Habsburg Encounters with Native America
Familiar Strangers
9789048571802
324 pages
Amsterdam University Press
Overview
The central European lands of the Habsburg monarchy have long shared an intertwined past with the Indigenous inhabitants of the Americas. This volume focuses on the process of encountering these peoples as a continual action across several centuries that has produced numerous and varied instances of cultural dialogues, perspectives, and understandings. Moreover, this central European element is something that has not been considered in its own right before now and has been overshadowed by the focus on a wider Germanic fascination for Indigenous cultures. Breaking away from this wider narrative allows us not only to recover a more distinct historical connection but also uncovers the particular dynamics of direct and indirect contact between Indigenous worlds and that of the Habsburg monarchy.
Author Bio
Jonathan Singerton is Assistant Professor of Global Political History at the Vrije Universiteit Amsterdam in The Netherlands. His research focuses on the worldwide connections of the Habsburg lands in the early modern and modern eras. His first book, The American Revolution and the Habsburg Monarchy, appeared in 2022 and he currently serves as the chief editor of a forthcoming Oxford Handbook focused on global Habsburg history.
Markéta Krízová is Professor of Ibero-American Studies at Charles University, Prague. Her research involves the history of overseas expansion, migrations and cultural transfers. Among her publications can be mentioned M. Krízová and J. Malecková (eds.), Central Europe and the Non-European World in the Long 19th Century, 2022.

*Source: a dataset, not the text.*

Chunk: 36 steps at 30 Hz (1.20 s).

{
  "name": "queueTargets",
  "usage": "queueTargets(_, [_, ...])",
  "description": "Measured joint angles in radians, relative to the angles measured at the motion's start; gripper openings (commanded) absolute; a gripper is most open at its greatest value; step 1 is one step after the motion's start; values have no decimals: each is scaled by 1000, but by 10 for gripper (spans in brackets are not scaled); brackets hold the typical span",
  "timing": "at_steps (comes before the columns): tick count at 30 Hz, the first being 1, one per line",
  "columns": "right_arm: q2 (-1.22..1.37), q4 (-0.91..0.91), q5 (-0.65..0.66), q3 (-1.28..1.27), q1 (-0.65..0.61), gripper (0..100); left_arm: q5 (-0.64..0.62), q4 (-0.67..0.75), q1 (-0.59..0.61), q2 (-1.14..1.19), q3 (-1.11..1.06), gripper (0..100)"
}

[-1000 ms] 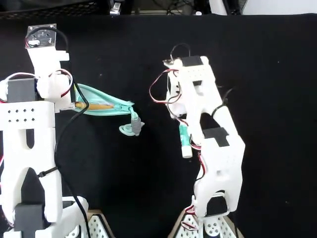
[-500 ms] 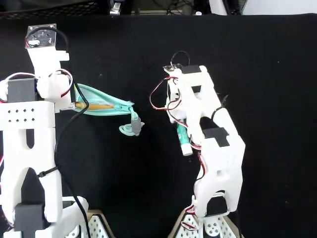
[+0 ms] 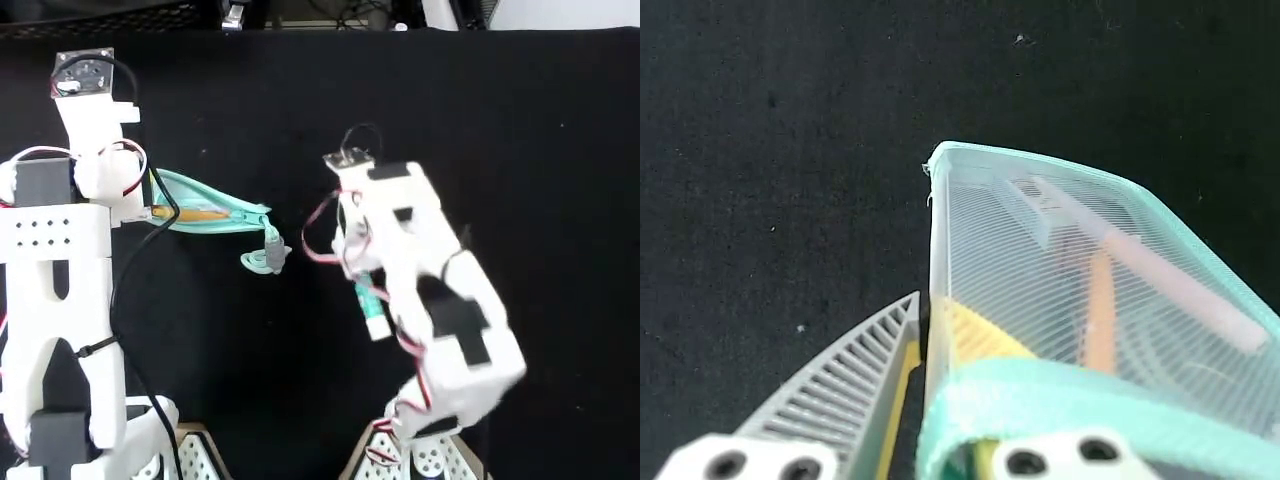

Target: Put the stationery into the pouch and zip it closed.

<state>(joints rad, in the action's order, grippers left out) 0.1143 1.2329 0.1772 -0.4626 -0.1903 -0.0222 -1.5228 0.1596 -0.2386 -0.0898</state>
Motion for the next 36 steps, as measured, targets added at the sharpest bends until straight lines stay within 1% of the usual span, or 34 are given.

Michael Burri teaches in German Studies at Haverford College, is editor of the Journal of Austrian-American History, and the former President of the Austrian Studies Association (2021-2023). He has published on Austrian and Swiss film, and his articles have appeared in German Studies Review, Austrian History Yearbook, Journal of Austrian Studies, and New German Critique. His review essays and opinion pieces have appeared in leading Czech and American dailies, including Lidové noviny, Dnes, and The Washington Post. He is currently completing a book project on cultural diplomacy and the state in Austria.